Your objective:
Lines of the material that include the string "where" should be returned.

======== Raw data ========

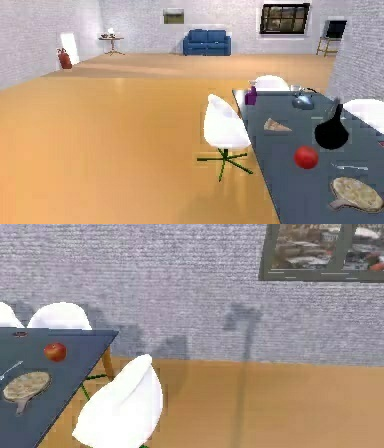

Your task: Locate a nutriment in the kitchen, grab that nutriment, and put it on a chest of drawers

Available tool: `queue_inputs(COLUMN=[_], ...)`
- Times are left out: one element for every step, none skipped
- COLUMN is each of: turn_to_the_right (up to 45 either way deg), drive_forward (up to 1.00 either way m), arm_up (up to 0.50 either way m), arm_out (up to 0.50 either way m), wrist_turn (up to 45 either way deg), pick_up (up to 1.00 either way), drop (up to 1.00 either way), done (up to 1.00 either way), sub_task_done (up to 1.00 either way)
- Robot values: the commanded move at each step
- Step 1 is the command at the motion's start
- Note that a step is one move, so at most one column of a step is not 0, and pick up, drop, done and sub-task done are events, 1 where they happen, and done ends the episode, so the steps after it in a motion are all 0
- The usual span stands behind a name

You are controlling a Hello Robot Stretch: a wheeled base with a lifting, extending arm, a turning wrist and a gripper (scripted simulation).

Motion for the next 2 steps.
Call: queue_inputs(turn_to_the_right=[-39.0,45.0], drive_forward=[0.00,0.00], arm_up=[0.00,0.00], arm_out=[0.00,0.00], wrist_turn=[0.0,0.0], pick_up=[0.00,0.00], drop=[0.00,0.00], done=[0.00,0.00], sub_task_done=[0.00,0.00])
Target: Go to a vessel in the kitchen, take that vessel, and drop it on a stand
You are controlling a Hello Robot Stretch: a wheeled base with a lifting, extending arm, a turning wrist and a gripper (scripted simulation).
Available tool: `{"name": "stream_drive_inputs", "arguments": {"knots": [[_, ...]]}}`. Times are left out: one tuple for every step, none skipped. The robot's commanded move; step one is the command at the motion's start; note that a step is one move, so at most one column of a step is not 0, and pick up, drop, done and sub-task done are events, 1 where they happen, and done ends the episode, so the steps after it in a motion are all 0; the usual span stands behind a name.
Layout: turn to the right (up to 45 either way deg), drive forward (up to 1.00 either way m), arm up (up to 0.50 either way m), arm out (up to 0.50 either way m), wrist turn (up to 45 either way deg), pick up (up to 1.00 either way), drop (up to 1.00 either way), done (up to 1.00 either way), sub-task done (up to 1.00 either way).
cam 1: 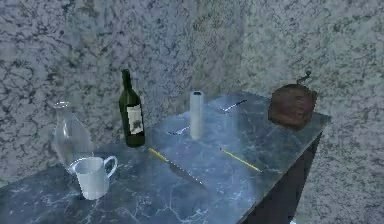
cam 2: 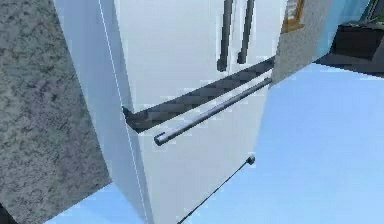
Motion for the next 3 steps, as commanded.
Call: {"name": "stream_drive_inputs", "arguments": {"knots": [[-45.0,0.0,0.0,0.0,0.0,0.0,0.0,0.0,0.0],[-45.0,0.0,0.0,0.0,0.0,0.0,0.0,0.0,0.0],[-27.0,0.0,0.0,0.0,0.0,0.0,0.0,0.0,0.0]]}}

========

Answer for the task:
- Note that a step is one move, so at most one column of a step is not 0, and pick up, drop, done and sub-task done are events, 1 where they happen, and done ends the episode, so the steps after it in a motion are all 0
Available tool: `{"name": "stream_drive_inputs", "arguments": {"knots": [[_, ...]]}}`. Times are left out: one tuple for every step, none skipped. The robot's commanded move; step one is the command at the motion's start; note that a step is one move, so at most one column of a step is not 0, and pick up, drop, done and sub-task done are events, 1 where they happen, and done ends the episode, so the steps after it in a motion are all 0; the usual span stands behind a name.

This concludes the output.